Try it
Where an entry below contains an image, skip the image and copy the rest exactly.

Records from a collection
════════

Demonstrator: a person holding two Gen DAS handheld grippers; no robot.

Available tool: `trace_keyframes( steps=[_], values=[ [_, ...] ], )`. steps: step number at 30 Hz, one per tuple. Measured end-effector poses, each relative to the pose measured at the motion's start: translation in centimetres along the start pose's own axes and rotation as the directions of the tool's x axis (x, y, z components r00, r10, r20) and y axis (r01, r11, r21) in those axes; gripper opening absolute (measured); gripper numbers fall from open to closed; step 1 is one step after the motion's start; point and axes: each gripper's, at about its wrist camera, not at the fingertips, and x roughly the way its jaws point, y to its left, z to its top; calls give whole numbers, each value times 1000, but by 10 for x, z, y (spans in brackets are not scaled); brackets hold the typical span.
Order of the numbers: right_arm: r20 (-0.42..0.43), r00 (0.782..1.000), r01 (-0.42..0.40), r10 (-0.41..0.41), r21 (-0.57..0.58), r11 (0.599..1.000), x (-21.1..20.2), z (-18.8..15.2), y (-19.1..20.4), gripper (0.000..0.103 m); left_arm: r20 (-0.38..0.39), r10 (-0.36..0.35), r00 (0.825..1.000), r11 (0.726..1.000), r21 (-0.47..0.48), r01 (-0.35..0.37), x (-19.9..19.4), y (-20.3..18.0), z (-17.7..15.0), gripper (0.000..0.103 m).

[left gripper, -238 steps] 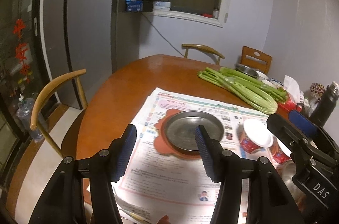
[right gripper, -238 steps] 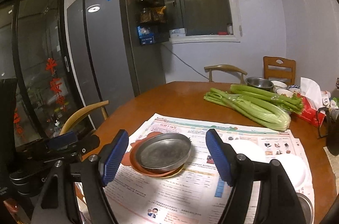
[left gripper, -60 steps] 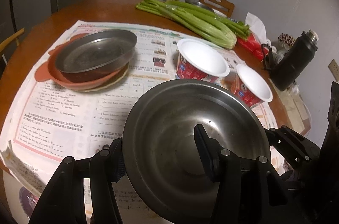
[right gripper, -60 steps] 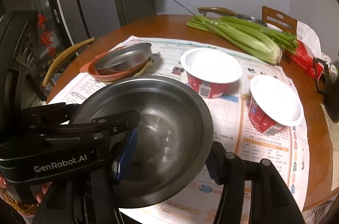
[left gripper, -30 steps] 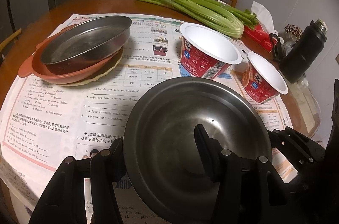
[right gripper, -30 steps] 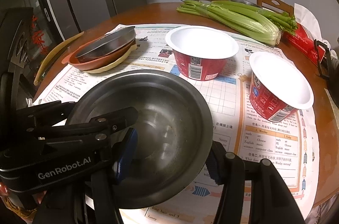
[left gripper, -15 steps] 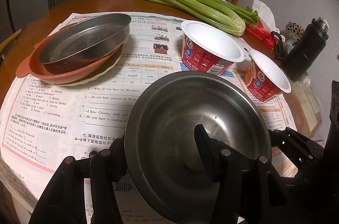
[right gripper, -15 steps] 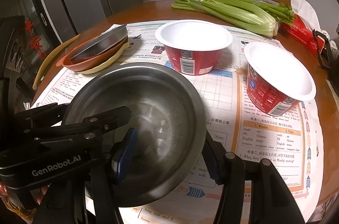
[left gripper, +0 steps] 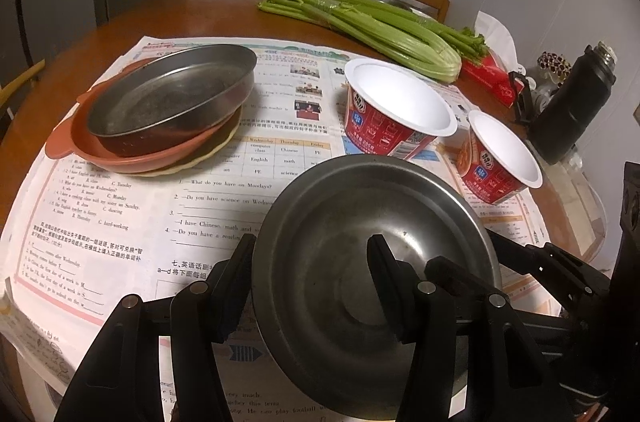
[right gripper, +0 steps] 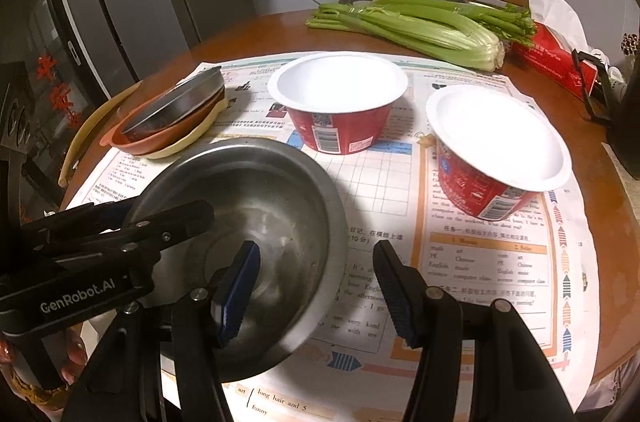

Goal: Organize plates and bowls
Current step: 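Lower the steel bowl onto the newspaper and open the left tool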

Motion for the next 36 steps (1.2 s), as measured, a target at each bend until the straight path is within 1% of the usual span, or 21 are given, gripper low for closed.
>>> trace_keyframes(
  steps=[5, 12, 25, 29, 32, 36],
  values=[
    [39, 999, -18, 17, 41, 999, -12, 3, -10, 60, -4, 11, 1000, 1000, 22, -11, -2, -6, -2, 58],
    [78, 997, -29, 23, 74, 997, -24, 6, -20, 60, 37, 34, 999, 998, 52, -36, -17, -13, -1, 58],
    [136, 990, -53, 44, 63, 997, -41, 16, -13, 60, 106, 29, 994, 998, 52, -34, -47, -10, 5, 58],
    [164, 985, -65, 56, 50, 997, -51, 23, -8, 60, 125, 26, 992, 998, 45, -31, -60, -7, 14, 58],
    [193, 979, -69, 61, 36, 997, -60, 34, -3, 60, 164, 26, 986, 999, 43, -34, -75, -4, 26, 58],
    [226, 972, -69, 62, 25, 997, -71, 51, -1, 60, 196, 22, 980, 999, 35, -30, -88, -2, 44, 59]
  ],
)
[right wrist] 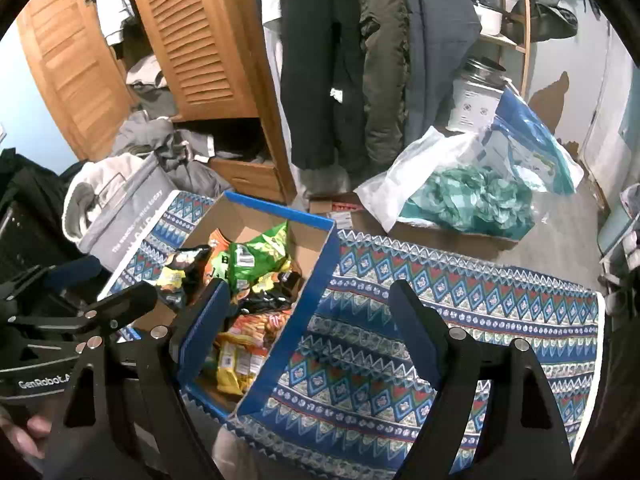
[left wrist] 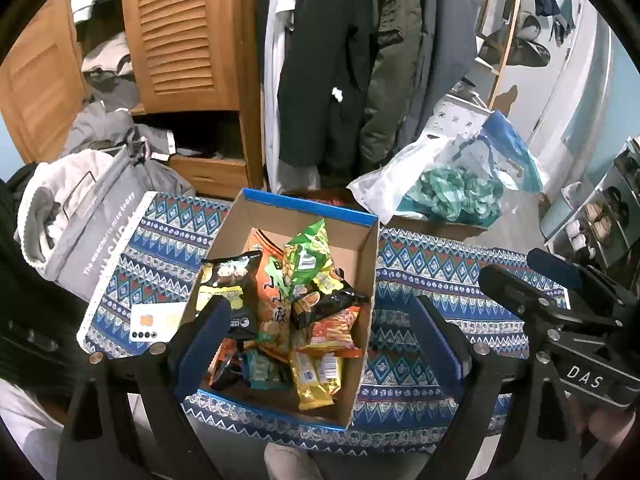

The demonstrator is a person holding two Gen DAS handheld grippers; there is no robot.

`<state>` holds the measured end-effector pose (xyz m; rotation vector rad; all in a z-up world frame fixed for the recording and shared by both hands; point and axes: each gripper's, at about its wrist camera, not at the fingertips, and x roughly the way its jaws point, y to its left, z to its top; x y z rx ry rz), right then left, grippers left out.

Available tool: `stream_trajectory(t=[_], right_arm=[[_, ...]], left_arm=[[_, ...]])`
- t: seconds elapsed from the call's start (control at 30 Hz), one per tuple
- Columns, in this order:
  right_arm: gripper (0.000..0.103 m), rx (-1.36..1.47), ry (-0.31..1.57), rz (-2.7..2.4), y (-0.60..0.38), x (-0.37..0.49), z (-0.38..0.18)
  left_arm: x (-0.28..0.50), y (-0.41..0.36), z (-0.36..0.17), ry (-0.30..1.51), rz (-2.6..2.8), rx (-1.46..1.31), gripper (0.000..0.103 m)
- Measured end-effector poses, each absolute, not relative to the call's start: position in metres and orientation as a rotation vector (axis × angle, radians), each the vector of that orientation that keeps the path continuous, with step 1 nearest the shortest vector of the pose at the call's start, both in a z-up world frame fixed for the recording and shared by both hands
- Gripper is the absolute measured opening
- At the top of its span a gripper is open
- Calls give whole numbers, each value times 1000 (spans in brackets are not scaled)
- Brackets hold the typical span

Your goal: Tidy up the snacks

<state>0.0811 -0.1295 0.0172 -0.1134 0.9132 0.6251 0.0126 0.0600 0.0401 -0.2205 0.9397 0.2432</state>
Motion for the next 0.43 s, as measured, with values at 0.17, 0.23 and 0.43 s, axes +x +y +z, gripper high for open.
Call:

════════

Task solution
Demonstrator: a person holding two Gen DAS handheld grippers; no robot.

Available tool: `trace_keyframes( steps=[_], values=[ [_, ...] ], )`. steps: step number at 30 Hz, one per tuple. Measured end-effector poses, each relative to the pose measured at the motion's start: translation in centimetres along the start pose's own axes and rotation as the directions of the tool's x axis (x, y, z components r00, r10, r20) and y axis (r01, r11, r21) in those axes; gripper opening absolute (measured); gripper numbers fall from open to closed; step 1 is one step after the motion's start; point and axes: each gripper's, at about its wrist camera, not at the fingertips, and x roughly the way its jaws point, y to its left, z to its top; calls give whole numbers, each value times 1000, but by 10 for x, z, y (spans in brackets are not scaled); brackets hold the typical span.
Order of the numbers: right_arm: r20 (-0.42..0.43), r00 (0.782..1.000), r01 (-0.42..0.40), r10 (-0.41..0.41), r21 (-0.57..0.58), r11 (0.599..1.000), x (-21.1..20.2), z (-18.8..15.2), y (-19.1..20.4), gripper (0.000..0.103 m); left_arm: r20 (-0.38..0.39), r10 (-0.36..0.35), r00 (0.825..1.000), r11 (0.726..1.000), r21 (-0.47..0.48), r01 (-0.35..0.37), x (-19.9..19.4), y (-20.3..18.0), z (-17.7..15.0), gripper (0.000..0.103 m).

[left gripper, -238 steps] 
[right gripper, -238 steps] 
[left gripper, -60 steps] 
[right gripper, -60 steps] 
[left gripper, -30 steps] 
[right gripper, -30 steps] 
[left gripper, -15 steps] 
[right gripper, -15 steps] 
[left gripper, +0 steps] 
[right gripper, +0 steps] 

Goal: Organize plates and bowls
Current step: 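Lower the steel bowl onto the newspaper and open the left tool
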
Motion for the next 36 steps (1.2 s), as measured, a target at each bend until the straight path is within 1% of the usual span, or 21 are given, gripper low for closed.
>>> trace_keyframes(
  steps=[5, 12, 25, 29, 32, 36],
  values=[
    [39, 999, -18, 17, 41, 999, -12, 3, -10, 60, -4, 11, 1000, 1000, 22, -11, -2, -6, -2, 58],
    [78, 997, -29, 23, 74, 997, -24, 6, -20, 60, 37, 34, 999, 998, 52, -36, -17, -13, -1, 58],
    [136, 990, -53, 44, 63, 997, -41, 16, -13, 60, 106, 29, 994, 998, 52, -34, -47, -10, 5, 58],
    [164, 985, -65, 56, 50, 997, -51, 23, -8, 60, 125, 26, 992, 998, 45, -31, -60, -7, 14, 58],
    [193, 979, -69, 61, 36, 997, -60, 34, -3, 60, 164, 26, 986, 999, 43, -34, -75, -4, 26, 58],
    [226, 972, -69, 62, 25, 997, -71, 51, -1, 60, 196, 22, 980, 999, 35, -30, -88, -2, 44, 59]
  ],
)
[right wrist] 
[left wrist] 

The demonstrator is a person holding two Gen DAS handheld grippers; there is no robot.

`<state>` holds the measured end-effector pose (xyz m; rotation vector rad; all in a z-up world frame fixed for the recording and shared by both hands; point and axes: each gripper's, at about its wrist camera, not at the fingertips, and x roughly the way its jaws point, y to its left, z to its top; x y z rx ry rz), right then left, grippers left out.

Available tool: `stream_trajectory(t=[_], right_arm=[[_, ...]], left_arm=[[_, ...]])`
- t: seconds elapsed from the call's start (control at 30 Hz), one per tuple
- Columns, in this order:
  right_arm: gripper (0.000..0.103 m), rx (-1.36..1.47), ry (-0.31..1.57), rz (-2.7..2.4), y (-0.60..0.38), x (-0.37..0.49), z (-0.38..0.18)
  left_arm: x (-0.28..0.50), y (-0.41..0.36), z (-0.36..0.17), ry (-0.30..1.51), rz (-2.6..2.8), rx (-1.46..1.31), gripper (0.000..0.103 m)
- Measured end-effector poses, each absolute, not relative to the call's start: position in metres and orientation as a rotation vector (axis × angle, radians), each the vector of that orientation that keeps the path continuous, with step 1 nearest the shortest vector of the pose at the call's start, both in a z-up world frame fixed for the recording and shared by both hands
- Gripper is the absolute measured opening
- At the top of its span a gripper is open
- Calls give whole numbers, each value times 1000 (spans in brackets are not scaled)
- Brackets hold the typical span

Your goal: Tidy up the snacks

<state>0.0811 -0.1295 0.0172 -0.1134 0.9132 0.6251 0.0126 0.0600 0.0401 -0.2205 0.9397 0.2432</state>
Motion for the next 0.43 s, as measured, with values at 0.17, 0.23 and 0.43 s, axes +x +y +z, gripper high for open.
Call:

This output requires no further additions.